I swiped angrily at the rest of the tears as they came. It was getting dark in the clearing and I was cold and hungry.

I felt like we hadn't gotten anywhere.

"Well," I said bitterly. "You follow your path to mortality. I'm following mine to Canada. Good luck to both of us."

I had planned to walk away, but my legs were frozen in place. I stared into the trees for a long time, aware that Quil was watching me.

"Are you going back to Emily's?" he asked after several awkward seconds.

"In a minute. I need a moment alone."

He nodded and took a reluctant step toward me.

"Can we at least stay friends?" he asked, his voice pleading. "You could send me postcards. I could send you orange Fanta." I looked up into his brown eyes, full of hope and humor, and I lost it.

I closed the distance between us, throwing my arms around his bare chest and feeling the warmth of his skin on my cold cheek. His arms went tight around me as I cried.

"Quil, you've always been my best friend. If I could change the way I feel, I would."

"I know," he whispered. "You can't help how you feel anymore than I can. I don't blame you for that. I'm very proud of you, in fact, for following your dreams and not settling, not even for me."

I wanted to tell him that being with him wouldn't be settling, but I knew how it would sound.

He kissed the top of my head and abruptly let me go, leaving me standing alone in the clearing, an echo of his warmth making me that much colder.

I hugged my arms to my chest and cried harder than I had in years.

This was only the first of many goodbyes to come, and it was by far the hardest. The others would be nothing compared to this. Quil had been such a constant in my life, the only person I could truly depend on.

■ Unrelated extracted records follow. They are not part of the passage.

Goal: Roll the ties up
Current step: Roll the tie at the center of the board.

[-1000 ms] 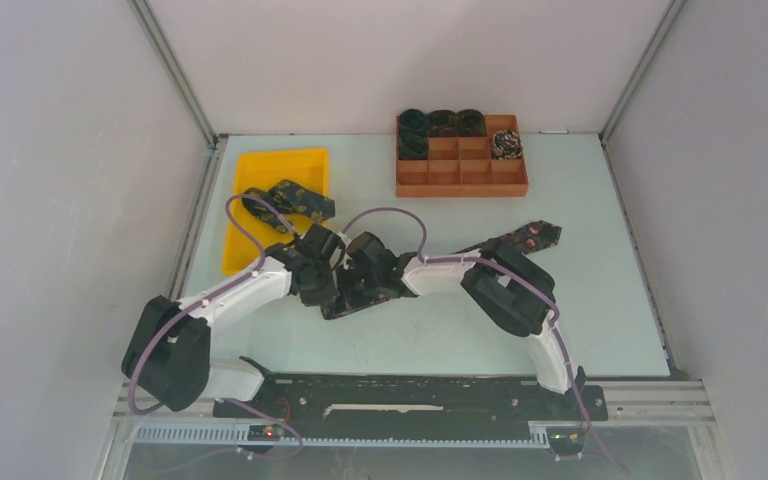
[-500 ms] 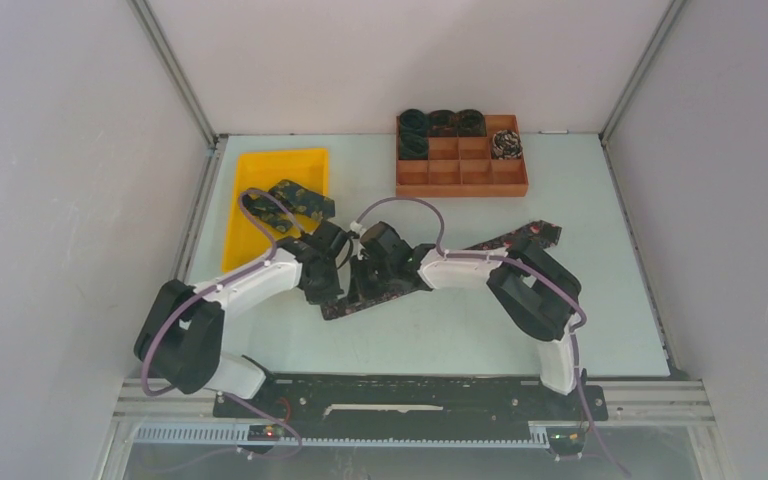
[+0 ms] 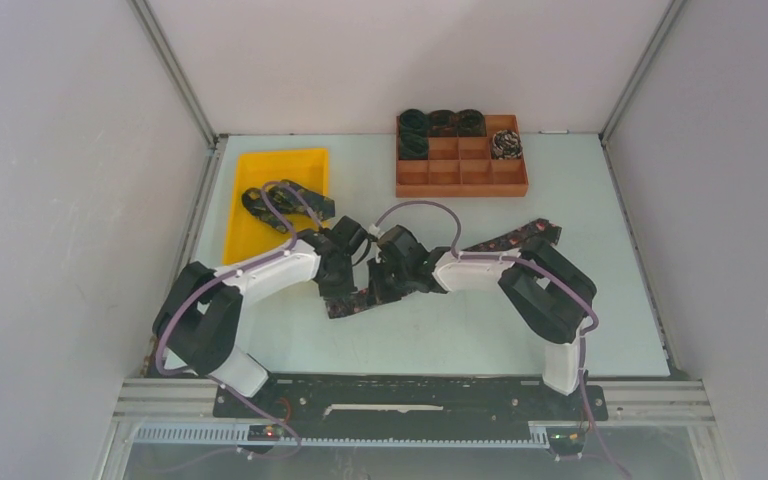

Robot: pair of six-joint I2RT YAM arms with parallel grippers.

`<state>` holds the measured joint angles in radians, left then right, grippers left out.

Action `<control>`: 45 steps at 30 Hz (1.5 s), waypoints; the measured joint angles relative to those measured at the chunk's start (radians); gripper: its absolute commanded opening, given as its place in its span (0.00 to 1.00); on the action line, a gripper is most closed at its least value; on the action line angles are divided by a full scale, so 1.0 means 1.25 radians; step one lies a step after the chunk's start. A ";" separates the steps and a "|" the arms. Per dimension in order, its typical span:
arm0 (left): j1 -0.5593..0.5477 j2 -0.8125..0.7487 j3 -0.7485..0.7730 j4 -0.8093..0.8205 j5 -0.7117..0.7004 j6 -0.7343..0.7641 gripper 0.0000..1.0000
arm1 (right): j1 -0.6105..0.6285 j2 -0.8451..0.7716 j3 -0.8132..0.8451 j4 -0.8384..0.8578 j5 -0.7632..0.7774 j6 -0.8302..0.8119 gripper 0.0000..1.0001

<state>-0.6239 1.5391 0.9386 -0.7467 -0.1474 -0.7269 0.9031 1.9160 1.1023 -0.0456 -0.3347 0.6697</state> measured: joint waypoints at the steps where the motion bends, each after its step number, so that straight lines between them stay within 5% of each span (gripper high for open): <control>1: -0.002 0.003 0.003 0.000 0.000 -0.001 0.06 | -0.002 0.000 -0.003 0.001 0.000 0.000 0.00; 3: -0.007 0.008 0.011 -0.003 -0.002 -0.004 0.00 | -0.005 -0.001 -0.010 0.002 0.000 0.000 0.00; 33: -0.010 -0.093 -0.019 -0.107 -0.153 -0.041 0.00 | 0.051 0.181 0.107 0.210 -0.149 0.105 0.00; 45: -0.010 -0.057 -0.011 -0.135 -0.167 -0.040 0.00 | 0.007 0.140 0.067 0.193 -0.170 0.084 0.00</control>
<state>-0.6361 1.4677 0.9253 -0.9157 -0.3557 -0.7765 0.9115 2.0907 1.1858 0.1963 -0.5472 0.7746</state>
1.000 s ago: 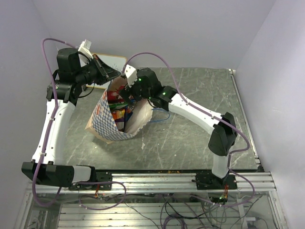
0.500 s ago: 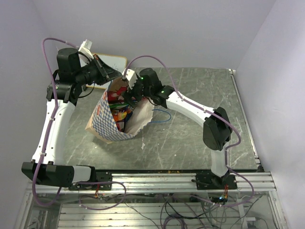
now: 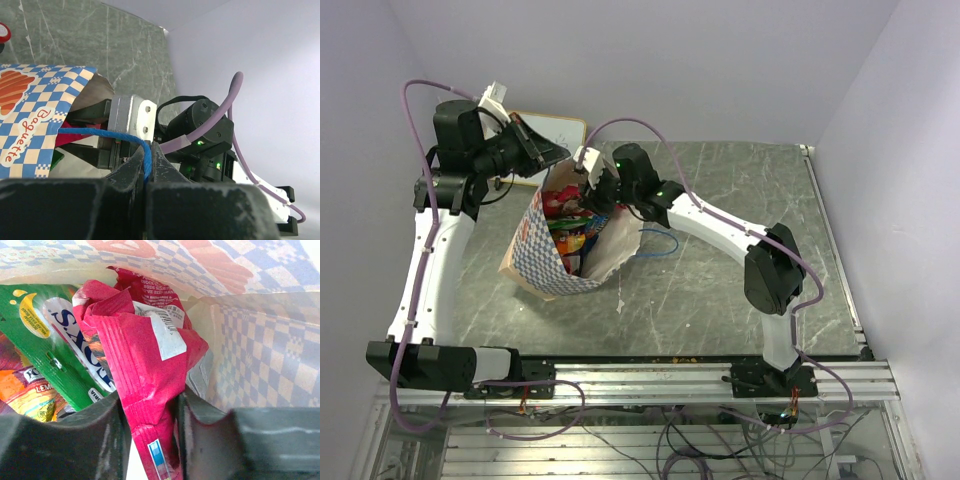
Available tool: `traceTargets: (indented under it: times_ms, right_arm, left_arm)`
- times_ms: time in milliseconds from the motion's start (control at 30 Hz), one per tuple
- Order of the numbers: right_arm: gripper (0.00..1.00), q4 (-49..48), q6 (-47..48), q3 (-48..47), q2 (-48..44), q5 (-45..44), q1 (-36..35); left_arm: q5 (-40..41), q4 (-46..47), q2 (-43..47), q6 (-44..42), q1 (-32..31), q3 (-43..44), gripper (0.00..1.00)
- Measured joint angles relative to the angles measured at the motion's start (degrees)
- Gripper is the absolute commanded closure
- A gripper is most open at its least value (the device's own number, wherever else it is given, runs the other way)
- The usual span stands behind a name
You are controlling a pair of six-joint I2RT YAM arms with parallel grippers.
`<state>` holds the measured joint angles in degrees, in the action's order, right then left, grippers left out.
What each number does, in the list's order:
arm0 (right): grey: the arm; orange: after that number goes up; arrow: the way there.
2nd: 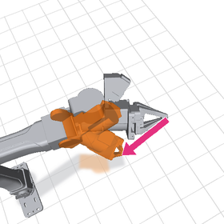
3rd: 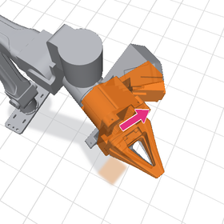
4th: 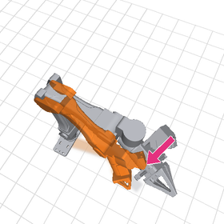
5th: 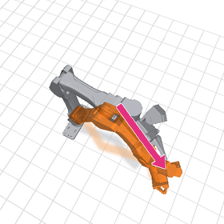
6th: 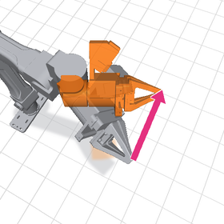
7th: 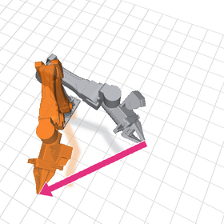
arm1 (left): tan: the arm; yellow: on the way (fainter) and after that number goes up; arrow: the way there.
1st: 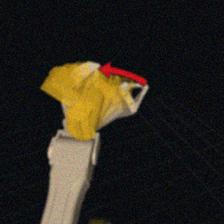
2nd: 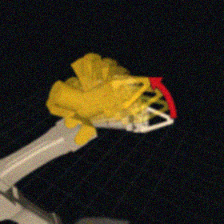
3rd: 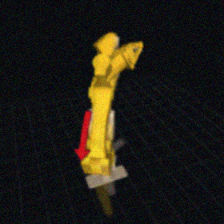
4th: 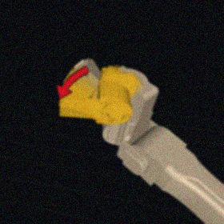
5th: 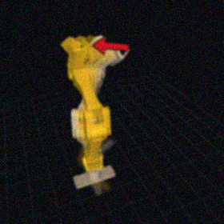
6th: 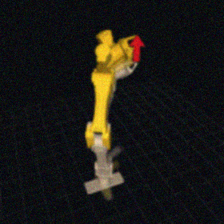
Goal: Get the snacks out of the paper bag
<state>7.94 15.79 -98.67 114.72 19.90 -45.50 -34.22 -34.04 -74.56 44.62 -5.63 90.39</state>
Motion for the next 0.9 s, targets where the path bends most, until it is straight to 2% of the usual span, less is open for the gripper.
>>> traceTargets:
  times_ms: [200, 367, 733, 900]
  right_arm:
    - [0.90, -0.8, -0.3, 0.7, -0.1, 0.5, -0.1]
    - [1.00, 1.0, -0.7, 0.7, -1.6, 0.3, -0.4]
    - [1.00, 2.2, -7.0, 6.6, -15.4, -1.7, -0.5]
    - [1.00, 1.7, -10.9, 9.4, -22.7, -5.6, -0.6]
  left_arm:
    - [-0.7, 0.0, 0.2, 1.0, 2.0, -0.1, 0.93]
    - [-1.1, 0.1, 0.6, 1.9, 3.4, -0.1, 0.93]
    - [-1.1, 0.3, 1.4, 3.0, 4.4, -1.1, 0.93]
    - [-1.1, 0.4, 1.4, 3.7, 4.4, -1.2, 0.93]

How was I going to adjust to being alone when I was used to his warm smile, his kind eyes, his words of encouragement?

I didn't know how long I'd stood there feeling sorry for myself. It continued to get darker and I knew I should head back, but I wasn't ready to face the house full of people and half-wolves waiting for me.

I would come back some day, I decided. I would see the world, get it out of my system, and I would come back to him. Maybe I'd even love him by then. I certainly owed it to him to try.

I felt better having made the decision to see Quil again before we both succumbed to the fate of mortals. I turned to head back into the trees.

And came face-to-face with a vampire.